勝利の女神になりたいのッ!~第2部~
「あの...。」
「どうした?」
「いえ..その..」
「どうしたんだい紫衣ちゃん。」
「馴れ馴れしく呼ぶなよ!」
「怒鳴るな!紫衣ちゃんがビックリしているだろう!」
「もう父さんは部屋から出てってくれよ!」
「えっ...佐和さん?....どうして?」
緊迫した空気に居たたまれなくなって言葉を落とすと、
「ビックリさせてごめんなさいね。だけどいつものことなのよ。
喧嘩しているようだけどこれが普通なの、この2人は...」
お母さんの言葉にキョトンとする私にお父さんもニッコリと微笑んでくれた。
喧嘩してるわけじゃない?
でも佐和さんは普段見せないような険しい顔をしてて..
いつもの佐和さんじゃない。
「あまりに性格が違いすぎて..なんていうのかしら、お父さんが佐和よりも子供で兄弟みたいになっちゃってるからいがみ合っているようでも本当は仲がいいのよ。
きっとあなたの前で少し恰好をつけたいんでしょうね。
こんな子供みたいな父親が恥ずかしいって思っているんじゃないかしら。」
「そんな、恥ずかしいなんて..とても素敵なお父さんです。
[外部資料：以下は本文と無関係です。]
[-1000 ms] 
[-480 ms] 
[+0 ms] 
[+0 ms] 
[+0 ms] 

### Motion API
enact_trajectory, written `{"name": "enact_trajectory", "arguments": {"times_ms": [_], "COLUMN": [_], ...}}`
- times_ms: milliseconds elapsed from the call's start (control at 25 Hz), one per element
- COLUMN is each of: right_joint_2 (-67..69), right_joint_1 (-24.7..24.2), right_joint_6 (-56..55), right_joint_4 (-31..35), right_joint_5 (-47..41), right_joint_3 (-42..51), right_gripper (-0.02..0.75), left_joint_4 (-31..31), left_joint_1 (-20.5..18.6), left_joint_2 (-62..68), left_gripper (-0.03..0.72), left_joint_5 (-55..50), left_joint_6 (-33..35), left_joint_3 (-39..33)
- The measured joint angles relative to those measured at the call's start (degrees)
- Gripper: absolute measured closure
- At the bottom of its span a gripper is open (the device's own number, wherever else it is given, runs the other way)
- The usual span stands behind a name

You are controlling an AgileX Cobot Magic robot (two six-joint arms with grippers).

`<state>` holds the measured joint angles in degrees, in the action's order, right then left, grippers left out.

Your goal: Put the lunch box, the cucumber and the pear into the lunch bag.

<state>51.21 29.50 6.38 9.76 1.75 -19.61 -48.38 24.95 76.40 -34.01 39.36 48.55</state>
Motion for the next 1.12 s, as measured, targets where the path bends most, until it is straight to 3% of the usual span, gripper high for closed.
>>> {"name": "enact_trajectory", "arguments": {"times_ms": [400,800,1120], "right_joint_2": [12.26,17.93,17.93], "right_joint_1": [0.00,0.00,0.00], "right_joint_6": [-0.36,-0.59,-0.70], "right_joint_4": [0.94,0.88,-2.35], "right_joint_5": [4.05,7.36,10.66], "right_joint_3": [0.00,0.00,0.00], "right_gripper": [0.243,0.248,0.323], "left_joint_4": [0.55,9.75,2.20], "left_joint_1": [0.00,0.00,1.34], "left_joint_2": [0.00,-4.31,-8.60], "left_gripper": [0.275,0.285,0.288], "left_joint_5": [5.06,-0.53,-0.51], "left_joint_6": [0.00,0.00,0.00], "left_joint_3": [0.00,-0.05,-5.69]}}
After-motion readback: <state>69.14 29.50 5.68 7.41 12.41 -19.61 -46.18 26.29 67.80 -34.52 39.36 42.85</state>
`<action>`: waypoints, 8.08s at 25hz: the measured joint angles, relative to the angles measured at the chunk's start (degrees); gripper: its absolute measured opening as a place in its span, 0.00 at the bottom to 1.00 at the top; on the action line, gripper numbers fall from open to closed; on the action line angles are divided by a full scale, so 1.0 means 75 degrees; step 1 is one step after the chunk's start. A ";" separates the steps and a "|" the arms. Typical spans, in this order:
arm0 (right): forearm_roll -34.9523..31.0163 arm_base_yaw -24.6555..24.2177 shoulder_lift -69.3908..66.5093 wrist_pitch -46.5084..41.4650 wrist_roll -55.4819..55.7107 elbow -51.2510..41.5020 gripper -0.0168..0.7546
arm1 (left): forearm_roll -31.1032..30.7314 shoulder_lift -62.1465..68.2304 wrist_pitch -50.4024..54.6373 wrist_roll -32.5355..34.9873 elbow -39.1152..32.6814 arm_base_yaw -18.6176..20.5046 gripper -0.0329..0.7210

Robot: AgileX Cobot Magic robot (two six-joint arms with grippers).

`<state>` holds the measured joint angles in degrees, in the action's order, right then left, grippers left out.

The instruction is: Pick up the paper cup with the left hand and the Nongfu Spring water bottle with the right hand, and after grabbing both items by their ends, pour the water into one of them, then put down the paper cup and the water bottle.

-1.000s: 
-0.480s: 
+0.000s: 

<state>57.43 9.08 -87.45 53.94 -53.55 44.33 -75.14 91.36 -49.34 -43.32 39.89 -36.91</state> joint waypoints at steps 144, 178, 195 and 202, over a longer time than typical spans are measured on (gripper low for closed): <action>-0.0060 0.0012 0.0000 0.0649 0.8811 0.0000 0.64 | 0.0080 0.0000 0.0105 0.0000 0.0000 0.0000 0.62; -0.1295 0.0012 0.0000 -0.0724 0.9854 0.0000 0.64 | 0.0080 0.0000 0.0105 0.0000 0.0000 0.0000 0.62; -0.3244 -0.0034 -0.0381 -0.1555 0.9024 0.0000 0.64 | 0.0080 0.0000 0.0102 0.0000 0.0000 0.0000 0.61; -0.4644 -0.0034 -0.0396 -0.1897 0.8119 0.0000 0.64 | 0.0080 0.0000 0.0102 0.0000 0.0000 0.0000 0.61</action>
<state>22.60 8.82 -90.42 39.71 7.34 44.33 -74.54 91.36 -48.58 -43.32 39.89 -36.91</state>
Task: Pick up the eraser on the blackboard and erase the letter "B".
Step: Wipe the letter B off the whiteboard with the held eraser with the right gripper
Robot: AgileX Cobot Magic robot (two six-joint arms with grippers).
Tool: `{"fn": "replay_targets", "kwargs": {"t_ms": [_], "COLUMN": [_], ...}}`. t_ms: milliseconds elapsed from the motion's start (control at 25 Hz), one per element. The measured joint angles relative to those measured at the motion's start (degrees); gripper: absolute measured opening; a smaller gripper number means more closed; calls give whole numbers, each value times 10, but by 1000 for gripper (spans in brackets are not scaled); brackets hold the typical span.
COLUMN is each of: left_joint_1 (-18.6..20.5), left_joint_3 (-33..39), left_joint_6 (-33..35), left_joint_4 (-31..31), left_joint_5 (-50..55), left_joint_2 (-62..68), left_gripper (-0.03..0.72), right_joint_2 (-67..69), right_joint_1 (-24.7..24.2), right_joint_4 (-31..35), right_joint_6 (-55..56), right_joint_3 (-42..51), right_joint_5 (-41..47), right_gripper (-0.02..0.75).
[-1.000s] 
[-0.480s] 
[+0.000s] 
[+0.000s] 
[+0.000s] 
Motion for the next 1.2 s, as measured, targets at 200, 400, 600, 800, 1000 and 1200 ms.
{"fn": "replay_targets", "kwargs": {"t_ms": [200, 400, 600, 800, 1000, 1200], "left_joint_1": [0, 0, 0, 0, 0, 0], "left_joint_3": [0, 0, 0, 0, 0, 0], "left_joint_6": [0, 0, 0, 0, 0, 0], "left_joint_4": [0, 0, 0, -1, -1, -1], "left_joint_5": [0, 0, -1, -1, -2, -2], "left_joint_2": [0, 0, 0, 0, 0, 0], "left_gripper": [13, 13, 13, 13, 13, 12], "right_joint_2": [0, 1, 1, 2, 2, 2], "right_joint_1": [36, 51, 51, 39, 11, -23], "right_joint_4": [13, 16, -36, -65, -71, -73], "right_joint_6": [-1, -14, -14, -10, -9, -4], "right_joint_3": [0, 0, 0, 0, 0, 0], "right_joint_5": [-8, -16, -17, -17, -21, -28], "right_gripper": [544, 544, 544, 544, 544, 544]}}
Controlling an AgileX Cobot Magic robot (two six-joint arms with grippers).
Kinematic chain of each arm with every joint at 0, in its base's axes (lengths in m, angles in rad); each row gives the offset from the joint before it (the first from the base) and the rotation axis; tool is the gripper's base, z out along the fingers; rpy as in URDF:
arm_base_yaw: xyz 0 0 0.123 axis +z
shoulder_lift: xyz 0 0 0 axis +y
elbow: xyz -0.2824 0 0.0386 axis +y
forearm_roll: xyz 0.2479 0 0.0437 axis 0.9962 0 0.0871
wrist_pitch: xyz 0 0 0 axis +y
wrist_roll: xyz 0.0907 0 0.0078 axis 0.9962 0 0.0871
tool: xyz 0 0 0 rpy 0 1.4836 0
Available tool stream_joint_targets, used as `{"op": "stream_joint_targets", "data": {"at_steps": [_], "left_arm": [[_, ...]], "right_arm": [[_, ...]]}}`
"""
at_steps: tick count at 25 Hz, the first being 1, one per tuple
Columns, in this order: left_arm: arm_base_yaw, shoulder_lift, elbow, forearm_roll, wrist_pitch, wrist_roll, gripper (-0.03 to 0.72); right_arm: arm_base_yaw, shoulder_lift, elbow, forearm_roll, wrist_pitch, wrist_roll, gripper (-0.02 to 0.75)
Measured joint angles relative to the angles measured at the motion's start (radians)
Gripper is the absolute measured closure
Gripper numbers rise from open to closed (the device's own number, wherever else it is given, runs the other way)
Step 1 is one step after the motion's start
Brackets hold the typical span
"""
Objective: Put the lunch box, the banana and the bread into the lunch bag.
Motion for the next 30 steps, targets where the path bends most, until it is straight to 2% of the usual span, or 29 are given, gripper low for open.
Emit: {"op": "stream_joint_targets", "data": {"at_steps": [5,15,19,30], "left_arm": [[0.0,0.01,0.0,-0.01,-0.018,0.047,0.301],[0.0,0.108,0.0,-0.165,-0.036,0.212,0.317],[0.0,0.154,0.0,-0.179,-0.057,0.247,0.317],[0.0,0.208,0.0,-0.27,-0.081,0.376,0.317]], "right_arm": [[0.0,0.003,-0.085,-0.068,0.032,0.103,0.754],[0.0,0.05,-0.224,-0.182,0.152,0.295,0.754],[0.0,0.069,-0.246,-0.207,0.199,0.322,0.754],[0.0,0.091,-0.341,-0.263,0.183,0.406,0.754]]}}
」
佐和さん、そんなことを気にしていたなんて..。
「紫衣、無理しなくていいんだ。騒がしくてビックリしただろう?」
「いいえ、楽しいお父さんでとっても羨ましいです。」
羨ましいのはお父さんと本音をぶつけ合える佐和さんの環境。
私もこれからは両親とそんな風に過ごしたいって思ったから、佐和さんの温かい家族に触れて羨ましくもあり、自分たちだってこれからはという前向きな気持ちになれた。